**WORK ORDER:** Count lines with "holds" below; give only the number.

**SUPPLIED MATERIAL:**
§

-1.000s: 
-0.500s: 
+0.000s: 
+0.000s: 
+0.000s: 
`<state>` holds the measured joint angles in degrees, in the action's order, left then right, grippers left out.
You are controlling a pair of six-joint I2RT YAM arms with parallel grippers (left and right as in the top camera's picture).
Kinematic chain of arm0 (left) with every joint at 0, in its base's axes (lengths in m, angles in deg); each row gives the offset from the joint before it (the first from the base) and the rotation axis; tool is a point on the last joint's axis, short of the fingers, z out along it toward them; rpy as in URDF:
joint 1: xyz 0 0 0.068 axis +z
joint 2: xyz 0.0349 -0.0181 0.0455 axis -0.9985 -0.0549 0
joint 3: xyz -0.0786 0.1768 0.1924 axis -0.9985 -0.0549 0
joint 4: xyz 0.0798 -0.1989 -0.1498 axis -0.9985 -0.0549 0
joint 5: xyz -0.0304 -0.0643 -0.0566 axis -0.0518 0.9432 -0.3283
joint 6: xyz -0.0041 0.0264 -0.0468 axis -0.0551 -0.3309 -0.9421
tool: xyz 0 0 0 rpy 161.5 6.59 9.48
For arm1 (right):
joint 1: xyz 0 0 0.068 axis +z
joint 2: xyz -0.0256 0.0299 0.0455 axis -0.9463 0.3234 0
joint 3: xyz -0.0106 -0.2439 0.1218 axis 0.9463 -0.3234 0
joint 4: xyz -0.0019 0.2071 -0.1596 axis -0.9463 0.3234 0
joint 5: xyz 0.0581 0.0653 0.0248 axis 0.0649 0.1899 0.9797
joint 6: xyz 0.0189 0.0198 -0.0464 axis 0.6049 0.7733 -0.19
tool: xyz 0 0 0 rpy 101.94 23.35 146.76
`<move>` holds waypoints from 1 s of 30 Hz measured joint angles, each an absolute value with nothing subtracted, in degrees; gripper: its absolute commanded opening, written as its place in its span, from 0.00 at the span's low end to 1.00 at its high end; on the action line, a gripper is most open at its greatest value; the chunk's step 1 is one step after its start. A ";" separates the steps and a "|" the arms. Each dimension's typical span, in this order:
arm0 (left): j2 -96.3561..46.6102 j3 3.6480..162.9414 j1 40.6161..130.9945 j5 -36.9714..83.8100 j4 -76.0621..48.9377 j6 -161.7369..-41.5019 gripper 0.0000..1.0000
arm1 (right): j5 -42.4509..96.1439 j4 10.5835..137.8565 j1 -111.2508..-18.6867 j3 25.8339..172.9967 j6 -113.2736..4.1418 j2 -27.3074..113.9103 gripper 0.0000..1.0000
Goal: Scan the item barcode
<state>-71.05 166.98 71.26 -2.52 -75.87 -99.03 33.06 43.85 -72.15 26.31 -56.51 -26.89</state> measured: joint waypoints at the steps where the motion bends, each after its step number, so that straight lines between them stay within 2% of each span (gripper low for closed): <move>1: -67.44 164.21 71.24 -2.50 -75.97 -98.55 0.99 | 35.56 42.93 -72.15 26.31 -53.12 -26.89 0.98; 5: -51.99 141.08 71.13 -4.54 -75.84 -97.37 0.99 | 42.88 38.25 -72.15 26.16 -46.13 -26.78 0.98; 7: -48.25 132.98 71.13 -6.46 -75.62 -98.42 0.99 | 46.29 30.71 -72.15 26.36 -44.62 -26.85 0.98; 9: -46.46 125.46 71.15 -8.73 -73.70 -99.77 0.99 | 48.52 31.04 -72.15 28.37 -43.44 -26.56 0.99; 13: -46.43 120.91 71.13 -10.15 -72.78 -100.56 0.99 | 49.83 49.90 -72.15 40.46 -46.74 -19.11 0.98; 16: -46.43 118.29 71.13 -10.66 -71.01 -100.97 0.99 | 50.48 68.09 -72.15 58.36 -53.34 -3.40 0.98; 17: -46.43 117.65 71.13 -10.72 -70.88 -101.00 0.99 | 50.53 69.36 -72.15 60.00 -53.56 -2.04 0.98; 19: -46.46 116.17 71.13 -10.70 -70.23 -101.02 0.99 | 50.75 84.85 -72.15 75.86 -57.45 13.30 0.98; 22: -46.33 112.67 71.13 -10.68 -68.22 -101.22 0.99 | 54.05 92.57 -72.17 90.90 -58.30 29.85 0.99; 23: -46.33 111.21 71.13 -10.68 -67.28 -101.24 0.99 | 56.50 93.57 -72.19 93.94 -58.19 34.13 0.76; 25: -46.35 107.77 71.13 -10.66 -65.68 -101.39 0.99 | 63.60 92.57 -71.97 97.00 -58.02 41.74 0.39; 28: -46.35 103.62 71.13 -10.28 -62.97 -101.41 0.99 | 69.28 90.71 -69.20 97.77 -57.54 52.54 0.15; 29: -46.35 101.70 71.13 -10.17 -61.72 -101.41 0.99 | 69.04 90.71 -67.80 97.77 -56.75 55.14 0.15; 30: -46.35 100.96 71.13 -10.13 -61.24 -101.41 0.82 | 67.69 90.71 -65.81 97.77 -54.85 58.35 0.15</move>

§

**SOLUTION FOR THIS EXERCISE:** 2